TASK PROMPT: Which lines of the records contain the word "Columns"? Copy each one.
(DATA PROVIDED)
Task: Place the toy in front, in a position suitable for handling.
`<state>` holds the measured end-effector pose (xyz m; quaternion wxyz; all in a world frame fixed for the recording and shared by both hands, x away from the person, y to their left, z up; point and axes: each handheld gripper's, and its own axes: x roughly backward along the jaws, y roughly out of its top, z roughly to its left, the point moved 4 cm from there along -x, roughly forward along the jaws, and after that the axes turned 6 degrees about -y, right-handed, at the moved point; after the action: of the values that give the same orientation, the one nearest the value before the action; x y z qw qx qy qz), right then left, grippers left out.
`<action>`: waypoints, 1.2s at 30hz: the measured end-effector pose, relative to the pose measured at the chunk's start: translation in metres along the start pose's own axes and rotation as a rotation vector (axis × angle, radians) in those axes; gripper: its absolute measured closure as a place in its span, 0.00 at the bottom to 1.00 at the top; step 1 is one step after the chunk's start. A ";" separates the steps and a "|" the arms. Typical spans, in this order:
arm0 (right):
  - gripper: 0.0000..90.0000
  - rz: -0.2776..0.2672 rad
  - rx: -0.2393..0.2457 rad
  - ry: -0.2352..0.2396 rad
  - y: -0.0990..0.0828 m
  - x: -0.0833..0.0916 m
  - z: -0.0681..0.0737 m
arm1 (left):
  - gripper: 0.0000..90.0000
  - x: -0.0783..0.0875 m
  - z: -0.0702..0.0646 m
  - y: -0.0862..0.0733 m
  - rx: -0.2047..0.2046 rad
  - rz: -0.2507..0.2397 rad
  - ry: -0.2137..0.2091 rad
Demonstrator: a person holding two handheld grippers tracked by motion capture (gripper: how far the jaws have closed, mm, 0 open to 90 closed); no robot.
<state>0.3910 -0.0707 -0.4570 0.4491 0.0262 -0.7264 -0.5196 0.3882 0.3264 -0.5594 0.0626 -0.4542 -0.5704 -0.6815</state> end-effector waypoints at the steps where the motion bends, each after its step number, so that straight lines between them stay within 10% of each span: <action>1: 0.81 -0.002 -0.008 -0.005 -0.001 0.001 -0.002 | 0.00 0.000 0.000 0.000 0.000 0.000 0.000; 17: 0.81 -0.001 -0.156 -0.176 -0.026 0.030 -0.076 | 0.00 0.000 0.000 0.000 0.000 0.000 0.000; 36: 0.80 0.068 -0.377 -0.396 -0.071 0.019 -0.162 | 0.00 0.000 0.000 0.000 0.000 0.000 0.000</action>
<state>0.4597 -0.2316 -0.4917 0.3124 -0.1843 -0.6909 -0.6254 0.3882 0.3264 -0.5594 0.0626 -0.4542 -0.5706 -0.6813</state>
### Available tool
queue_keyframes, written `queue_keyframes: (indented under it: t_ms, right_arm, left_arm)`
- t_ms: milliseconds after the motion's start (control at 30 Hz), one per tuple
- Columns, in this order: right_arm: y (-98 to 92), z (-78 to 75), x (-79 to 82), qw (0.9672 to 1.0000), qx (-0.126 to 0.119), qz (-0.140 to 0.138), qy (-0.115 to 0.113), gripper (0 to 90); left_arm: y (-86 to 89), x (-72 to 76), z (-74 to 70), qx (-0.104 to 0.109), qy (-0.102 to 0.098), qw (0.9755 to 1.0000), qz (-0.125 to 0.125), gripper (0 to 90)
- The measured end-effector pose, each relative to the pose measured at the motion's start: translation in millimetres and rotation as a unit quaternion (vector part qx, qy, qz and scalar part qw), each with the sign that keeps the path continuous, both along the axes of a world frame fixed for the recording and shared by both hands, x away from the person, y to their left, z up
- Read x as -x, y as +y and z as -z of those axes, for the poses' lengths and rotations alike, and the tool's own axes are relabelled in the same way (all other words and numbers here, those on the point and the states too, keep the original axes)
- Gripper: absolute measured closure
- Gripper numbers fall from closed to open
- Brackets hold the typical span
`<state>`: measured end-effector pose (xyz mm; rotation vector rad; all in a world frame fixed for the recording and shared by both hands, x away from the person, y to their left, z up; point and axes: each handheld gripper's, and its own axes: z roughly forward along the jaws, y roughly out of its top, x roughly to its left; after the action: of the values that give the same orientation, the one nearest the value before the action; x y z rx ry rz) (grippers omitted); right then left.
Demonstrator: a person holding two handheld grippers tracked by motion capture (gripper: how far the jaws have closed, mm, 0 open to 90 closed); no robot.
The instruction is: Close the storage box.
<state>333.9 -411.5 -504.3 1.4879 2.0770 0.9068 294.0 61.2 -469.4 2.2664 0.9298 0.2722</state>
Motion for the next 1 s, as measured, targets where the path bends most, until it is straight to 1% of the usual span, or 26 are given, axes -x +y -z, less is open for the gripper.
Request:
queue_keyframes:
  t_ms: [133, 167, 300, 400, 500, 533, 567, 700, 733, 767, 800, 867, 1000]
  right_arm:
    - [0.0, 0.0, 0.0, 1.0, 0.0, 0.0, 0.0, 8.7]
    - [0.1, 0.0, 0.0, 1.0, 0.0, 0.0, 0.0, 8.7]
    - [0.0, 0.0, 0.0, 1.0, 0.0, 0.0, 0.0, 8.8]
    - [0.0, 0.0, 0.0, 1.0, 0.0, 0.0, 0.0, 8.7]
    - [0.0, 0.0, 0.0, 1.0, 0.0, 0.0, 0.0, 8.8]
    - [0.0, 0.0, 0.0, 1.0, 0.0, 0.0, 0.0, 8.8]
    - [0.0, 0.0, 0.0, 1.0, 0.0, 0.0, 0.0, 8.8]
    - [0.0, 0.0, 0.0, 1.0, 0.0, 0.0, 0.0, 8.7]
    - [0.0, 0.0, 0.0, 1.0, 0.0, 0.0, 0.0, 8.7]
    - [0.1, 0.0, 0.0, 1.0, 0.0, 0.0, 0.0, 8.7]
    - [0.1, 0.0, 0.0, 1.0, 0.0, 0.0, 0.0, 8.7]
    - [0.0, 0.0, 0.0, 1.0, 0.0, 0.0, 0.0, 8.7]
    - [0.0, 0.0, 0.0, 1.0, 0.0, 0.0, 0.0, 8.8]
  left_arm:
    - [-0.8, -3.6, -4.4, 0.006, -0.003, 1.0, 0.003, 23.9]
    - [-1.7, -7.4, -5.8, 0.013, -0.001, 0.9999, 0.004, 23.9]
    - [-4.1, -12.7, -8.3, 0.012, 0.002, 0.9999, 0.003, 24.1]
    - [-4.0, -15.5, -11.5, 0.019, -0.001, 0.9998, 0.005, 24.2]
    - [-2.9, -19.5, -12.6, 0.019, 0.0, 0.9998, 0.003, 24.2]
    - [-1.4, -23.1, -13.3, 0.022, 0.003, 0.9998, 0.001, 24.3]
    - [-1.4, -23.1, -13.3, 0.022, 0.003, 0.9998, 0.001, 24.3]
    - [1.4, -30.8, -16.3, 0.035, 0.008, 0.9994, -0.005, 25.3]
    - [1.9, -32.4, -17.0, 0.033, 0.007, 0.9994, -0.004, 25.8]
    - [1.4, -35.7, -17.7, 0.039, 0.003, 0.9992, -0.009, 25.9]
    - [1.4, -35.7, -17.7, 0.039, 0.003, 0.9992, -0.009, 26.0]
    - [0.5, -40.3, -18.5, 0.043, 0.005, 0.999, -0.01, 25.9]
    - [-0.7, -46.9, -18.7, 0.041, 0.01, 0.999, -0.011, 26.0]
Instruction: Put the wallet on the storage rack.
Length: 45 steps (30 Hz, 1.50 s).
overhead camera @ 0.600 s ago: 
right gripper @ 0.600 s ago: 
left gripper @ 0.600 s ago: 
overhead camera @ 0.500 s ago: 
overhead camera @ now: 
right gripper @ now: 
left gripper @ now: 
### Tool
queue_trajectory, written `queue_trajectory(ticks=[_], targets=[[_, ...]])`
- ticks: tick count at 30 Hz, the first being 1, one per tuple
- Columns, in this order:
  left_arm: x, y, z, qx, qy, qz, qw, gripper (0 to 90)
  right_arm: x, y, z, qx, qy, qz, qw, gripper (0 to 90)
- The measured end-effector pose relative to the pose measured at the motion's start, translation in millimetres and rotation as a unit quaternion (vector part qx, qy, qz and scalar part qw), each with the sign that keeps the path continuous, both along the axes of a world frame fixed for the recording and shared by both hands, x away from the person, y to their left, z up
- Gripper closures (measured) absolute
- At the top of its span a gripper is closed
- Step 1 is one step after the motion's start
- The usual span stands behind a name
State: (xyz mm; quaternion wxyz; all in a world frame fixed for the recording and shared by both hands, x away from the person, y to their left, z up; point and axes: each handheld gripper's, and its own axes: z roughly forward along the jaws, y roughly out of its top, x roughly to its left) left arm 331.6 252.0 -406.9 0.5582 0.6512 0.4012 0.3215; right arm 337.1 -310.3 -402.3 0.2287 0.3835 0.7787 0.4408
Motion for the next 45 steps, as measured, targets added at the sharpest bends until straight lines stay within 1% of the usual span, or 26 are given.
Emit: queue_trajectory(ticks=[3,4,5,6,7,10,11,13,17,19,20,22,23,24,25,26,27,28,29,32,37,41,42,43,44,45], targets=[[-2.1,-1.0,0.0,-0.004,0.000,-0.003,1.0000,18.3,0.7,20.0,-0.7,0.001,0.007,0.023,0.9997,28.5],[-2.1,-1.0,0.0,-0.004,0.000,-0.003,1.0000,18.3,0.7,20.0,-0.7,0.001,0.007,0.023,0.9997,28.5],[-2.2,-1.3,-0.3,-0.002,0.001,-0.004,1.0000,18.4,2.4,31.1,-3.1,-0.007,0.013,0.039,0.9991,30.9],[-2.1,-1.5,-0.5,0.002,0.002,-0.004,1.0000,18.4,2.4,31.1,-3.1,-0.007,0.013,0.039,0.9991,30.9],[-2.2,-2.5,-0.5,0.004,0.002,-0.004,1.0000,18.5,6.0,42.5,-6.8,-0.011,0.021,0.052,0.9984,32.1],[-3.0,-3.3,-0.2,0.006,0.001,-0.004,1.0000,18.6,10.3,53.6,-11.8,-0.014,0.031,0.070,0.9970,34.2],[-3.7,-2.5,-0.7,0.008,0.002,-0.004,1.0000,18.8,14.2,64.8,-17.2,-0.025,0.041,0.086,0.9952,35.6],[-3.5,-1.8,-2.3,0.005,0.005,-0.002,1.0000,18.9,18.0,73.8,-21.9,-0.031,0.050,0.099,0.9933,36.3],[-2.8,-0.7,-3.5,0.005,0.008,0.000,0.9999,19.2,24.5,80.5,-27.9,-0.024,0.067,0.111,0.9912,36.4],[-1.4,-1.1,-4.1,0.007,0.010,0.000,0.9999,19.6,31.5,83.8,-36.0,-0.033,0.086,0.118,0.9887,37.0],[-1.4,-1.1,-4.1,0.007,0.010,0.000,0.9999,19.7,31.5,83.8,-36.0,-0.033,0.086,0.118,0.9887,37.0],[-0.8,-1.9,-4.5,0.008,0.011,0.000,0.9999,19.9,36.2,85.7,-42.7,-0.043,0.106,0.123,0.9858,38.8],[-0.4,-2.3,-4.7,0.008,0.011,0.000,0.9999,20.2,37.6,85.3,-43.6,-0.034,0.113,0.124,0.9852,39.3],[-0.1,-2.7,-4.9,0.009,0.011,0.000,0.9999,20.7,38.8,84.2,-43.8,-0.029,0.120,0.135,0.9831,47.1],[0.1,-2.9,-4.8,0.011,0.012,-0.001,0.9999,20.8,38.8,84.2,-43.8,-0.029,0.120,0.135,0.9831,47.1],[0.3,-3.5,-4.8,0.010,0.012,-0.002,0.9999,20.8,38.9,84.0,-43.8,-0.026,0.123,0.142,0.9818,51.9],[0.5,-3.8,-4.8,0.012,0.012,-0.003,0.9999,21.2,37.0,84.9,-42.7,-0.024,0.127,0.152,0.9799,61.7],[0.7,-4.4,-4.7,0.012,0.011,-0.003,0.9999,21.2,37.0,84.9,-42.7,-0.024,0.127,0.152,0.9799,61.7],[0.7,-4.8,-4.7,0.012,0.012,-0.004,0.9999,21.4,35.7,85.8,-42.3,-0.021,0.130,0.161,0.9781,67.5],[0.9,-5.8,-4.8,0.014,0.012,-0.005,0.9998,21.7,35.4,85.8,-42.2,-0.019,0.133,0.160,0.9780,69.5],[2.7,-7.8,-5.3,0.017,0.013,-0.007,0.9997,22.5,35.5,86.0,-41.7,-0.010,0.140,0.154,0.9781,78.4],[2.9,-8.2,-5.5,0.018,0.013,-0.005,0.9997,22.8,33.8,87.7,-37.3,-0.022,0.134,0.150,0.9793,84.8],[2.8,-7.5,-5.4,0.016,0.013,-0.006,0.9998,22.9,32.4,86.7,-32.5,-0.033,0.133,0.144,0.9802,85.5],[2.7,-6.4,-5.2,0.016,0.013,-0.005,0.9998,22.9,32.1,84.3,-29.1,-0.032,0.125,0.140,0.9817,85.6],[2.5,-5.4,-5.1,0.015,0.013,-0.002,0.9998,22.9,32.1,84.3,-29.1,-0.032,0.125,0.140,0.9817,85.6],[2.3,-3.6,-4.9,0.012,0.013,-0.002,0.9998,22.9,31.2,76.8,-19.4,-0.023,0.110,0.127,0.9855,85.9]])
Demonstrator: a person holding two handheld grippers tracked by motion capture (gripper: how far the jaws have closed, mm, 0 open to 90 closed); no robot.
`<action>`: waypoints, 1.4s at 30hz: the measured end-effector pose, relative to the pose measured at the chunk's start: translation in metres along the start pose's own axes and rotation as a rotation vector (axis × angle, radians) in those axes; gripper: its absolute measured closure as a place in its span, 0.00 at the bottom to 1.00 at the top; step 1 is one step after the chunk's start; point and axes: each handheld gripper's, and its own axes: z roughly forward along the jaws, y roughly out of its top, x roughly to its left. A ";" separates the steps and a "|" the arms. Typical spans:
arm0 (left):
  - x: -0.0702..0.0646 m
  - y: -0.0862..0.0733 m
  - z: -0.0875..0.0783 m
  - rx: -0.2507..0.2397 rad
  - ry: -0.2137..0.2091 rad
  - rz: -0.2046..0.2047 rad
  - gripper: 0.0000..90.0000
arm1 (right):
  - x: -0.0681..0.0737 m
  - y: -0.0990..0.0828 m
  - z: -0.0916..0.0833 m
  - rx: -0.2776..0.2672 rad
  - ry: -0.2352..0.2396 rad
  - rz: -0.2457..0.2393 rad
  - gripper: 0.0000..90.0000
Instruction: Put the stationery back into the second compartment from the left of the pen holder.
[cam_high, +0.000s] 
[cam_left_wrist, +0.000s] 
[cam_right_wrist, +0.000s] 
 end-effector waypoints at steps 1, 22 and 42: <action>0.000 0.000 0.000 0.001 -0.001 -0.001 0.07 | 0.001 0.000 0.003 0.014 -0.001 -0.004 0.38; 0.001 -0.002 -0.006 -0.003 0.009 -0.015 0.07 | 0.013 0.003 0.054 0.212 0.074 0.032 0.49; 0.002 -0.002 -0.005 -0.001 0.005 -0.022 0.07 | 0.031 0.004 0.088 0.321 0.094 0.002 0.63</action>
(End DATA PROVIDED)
SOLUTION FOR THIS TASK:
- Columns, in this order: right_arm: y (-98 to 92), z (-78 to 75), x (-79 to 82), qw (0.9672 to 1.0000), qx (-0.126 to 0.119), qz (-0.140 to 0.138), qy (-0.115 to 0.113), gripper (0 to 90); left_arm: y (-86 to 89), x (-72 to 76), z (-74 to 70), qx (-0.104 to 0.109), qy (-0.102 to 0.098), qw (0.9755 to 1.0000), qz (-0.125 to 0.125), gripper (0 to 90)
- Columns, in this order:

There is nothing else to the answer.